__What you will do__
A single number is the whole answer: the tally of lines in the data below that include the word "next".

-- Given data follows --

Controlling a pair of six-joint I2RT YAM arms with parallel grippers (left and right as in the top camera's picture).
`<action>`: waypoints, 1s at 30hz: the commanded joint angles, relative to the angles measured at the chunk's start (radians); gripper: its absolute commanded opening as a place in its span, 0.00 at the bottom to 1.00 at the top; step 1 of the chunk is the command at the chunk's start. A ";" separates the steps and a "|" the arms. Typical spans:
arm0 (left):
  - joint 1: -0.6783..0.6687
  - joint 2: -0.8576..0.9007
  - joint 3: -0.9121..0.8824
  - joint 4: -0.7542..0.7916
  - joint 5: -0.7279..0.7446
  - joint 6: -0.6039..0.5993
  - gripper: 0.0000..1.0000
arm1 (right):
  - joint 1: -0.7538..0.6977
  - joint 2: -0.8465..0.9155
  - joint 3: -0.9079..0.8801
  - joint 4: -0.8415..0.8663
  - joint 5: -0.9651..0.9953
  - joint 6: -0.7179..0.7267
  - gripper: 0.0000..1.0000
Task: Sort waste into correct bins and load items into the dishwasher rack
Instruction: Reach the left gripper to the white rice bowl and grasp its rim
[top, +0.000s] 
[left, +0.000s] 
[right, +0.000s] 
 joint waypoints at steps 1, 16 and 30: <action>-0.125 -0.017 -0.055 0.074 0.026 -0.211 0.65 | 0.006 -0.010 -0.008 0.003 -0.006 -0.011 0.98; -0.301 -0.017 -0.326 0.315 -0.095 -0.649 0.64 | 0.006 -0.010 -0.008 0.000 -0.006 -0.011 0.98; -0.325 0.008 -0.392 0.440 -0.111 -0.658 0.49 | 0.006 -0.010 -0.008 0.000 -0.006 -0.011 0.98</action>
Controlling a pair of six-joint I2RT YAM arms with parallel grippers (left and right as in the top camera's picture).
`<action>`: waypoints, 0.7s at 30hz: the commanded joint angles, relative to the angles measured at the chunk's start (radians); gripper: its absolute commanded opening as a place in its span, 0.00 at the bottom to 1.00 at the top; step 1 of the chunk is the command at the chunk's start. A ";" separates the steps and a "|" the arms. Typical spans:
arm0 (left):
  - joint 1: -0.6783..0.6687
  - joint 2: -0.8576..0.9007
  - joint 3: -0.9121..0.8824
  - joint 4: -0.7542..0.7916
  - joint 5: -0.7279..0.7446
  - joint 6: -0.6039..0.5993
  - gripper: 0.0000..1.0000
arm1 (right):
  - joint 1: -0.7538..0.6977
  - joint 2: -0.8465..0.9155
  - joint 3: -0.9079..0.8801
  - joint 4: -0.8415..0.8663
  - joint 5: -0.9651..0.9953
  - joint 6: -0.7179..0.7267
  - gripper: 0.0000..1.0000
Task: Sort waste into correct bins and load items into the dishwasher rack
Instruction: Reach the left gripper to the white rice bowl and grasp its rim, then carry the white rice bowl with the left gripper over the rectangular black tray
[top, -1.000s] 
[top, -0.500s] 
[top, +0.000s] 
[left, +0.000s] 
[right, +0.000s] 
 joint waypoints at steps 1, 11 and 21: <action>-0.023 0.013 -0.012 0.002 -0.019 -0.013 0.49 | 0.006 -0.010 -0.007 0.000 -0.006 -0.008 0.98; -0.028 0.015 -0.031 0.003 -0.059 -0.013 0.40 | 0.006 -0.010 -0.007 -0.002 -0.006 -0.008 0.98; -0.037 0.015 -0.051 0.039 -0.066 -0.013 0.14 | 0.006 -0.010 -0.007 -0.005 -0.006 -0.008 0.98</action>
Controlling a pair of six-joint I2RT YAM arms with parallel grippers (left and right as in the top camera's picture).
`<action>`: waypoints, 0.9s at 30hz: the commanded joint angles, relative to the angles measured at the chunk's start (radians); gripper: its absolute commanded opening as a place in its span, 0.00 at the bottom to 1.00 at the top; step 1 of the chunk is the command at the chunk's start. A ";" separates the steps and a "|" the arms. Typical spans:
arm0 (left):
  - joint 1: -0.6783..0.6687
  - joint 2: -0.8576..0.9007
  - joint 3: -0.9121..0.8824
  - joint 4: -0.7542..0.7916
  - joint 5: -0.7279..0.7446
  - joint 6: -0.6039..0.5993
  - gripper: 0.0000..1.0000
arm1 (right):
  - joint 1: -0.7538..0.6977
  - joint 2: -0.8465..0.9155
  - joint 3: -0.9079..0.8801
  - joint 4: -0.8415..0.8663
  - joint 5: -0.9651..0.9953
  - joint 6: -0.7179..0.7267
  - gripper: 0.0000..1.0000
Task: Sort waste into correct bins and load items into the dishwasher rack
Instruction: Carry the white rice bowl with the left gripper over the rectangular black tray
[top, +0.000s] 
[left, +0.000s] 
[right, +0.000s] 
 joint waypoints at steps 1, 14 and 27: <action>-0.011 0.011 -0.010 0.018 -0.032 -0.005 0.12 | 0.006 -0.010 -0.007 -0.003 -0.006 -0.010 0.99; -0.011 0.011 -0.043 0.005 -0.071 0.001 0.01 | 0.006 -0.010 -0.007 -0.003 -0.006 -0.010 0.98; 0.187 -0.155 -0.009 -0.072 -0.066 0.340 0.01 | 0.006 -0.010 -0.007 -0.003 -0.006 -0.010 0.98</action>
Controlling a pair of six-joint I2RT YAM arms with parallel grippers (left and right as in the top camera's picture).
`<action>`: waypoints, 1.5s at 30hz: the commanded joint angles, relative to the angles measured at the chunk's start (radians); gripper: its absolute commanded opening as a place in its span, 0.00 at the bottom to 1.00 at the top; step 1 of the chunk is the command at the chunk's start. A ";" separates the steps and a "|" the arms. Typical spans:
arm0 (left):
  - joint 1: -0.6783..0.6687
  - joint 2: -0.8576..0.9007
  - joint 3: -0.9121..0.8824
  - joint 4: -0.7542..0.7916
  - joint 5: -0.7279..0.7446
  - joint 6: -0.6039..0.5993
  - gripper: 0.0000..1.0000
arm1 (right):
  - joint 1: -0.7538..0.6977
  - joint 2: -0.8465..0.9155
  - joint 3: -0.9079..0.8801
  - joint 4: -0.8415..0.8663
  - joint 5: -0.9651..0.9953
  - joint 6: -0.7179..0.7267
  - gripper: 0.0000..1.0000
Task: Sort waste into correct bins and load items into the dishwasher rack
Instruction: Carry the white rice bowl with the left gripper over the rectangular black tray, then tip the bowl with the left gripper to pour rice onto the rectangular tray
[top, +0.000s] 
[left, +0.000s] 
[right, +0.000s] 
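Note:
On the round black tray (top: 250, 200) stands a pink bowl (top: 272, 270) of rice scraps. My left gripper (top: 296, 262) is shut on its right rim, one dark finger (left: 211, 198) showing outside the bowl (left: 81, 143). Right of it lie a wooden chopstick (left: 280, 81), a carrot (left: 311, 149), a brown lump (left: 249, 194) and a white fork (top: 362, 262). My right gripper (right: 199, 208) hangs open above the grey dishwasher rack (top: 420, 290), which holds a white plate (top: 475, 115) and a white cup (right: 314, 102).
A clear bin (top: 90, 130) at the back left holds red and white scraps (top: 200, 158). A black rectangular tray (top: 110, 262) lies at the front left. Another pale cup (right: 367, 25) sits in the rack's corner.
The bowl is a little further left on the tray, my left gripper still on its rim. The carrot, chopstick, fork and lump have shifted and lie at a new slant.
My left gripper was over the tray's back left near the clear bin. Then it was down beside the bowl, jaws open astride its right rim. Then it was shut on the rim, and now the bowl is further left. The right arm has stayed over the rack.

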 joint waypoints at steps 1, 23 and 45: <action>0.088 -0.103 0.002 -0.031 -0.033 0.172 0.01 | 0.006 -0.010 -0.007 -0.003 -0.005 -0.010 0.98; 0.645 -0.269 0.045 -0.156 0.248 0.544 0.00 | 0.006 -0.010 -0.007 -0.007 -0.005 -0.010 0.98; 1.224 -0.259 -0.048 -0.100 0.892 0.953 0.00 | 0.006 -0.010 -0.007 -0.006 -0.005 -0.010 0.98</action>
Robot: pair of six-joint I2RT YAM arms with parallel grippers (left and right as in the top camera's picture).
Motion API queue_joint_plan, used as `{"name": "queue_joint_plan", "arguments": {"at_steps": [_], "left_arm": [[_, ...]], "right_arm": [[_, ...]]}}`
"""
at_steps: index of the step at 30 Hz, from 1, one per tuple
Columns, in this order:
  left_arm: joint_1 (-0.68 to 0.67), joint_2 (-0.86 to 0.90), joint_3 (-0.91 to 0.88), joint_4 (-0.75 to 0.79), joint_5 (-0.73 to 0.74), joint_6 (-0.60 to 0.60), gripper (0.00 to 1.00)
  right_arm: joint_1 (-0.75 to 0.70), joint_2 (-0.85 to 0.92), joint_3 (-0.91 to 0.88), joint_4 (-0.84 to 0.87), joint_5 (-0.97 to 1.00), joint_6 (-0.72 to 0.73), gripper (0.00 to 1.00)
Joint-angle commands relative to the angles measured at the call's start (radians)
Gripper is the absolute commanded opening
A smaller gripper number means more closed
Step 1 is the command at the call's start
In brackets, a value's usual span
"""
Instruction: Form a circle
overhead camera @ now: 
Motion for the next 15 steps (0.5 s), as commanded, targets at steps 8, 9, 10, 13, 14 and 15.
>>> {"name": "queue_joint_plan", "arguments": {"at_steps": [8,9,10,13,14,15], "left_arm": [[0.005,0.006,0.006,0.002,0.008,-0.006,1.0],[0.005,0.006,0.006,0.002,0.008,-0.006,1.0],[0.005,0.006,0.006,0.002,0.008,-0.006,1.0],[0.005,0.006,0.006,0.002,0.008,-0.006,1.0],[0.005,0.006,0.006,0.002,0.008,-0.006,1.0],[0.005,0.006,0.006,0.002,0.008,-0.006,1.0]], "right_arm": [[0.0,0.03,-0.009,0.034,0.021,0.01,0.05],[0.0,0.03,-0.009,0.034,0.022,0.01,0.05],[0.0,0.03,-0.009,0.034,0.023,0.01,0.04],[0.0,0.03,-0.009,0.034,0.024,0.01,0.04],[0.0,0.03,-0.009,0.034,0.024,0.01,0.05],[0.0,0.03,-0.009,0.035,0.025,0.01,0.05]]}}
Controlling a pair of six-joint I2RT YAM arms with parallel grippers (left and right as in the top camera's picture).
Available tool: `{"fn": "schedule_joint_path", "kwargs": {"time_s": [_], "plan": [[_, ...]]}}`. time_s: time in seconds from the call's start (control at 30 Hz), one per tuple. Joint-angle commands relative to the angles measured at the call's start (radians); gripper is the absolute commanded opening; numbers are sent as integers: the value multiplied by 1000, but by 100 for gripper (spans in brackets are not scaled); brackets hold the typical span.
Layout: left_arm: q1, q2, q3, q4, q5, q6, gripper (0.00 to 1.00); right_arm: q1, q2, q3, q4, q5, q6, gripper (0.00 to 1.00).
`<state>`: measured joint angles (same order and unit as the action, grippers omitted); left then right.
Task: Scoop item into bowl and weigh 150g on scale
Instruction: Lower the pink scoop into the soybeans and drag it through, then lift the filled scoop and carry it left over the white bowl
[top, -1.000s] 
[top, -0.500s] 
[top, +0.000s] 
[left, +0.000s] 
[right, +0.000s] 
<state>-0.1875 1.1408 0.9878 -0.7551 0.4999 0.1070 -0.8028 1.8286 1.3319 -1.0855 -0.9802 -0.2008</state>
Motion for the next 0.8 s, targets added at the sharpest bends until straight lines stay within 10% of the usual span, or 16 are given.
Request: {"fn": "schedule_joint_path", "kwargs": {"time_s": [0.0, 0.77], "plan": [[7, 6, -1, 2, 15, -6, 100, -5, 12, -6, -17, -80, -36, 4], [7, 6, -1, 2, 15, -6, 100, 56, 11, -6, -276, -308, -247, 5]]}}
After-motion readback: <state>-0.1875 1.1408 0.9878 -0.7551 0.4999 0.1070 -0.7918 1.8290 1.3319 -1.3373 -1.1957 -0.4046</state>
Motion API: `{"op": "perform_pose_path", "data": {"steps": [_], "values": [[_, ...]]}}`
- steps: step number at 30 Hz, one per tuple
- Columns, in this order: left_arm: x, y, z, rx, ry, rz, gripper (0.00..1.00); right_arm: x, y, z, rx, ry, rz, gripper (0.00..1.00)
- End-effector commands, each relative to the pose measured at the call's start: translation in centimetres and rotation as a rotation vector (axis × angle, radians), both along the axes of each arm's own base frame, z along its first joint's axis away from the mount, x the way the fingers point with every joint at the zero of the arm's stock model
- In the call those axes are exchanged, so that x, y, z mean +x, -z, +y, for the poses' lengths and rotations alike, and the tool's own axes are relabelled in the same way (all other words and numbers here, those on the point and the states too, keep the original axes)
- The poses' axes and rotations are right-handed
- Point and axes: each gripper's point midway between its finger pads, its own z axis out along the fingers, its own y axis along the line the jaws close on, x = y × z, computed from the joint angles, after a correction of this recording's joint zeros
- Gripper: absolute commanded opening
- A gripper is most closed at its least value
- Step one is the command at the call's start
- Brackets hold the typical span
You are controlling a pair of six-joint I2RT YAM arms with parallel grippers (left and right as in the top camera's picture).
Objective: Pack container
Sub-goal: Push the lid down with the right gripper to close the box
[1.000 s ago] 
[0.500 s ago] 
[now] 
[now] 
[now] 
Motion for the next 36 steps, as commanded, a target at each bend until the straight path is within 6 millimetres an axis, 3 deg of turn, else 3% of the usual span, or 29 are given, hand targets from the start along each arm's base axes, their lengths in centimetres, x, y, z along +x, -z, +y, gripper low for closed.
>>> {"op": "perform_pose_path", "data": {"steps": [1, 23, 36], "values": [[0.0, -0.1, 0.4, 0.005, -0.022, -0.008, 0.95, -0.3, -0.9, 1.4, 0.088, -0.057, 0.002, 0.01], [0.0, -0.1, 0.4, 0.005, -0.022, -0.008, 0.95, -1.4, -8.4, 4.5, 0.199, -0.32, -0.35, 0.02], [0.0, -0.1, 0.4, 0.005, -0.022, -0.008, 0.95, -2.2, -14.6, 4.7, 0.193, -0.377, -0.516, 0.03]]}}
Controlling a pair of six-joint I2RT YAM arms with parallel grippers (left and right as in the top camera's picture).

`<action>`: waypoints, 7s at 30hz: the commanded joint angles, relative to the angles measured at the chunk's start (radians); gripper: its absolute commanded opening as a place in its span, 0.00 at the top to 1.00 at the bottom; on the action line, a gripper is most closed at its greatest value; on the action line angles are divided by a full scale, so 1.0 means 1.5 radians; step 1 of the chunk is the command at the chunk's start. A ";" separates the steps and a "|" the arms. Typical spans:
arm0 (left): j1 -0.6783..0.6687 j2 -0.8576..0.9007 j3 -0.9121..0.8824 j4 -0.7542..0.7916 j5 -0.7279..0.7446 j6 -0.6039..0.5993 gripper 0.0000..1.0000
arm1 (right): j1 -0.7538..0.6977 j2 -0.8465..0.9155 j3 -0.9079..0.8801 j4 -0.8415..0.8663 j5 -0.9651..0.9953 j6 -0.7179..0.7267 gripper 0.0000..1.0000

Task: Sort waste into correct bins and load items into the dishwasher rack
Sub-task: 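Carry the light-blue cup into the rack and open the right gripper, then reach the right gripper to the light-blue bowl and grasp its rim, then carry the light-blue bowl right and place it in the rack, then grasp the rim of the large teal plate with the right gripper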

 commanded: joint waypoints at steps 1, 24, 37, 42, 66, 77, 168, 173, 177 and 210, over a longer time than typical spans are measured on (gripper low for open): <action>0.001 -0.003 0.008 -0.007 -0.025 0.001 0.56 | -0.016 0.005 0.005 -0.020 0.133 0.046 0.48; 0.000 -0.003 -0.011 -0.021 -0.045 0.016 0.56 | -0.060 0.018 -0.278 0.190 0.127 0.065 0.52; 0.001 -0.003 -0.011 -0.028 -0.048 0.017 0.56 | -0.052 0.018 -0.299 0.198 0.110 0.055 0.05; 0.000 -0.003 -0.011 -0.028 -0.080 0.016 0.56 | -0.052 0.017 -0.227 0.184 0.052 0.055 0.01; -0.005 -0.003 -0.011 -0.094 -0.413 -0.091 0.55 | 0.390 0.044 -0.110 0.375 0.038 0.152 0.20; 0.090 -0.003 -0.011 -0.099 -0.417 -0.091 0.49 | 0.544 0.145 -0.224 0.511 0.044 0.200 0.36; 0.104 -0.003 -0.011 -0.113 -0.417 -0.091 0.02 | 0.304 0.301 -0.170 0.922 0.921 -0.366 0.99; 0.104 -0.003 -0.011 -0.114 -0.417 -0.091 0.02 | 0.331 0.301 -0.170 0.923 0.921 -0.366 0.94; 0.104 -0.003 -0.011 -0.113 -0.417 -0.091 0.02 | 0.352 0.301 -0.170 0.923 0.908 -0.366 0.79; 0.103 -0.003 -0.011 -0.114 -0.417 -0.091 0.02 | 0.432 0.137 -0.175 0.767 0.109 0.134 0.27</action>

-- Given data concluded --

__Answer to the problem__
3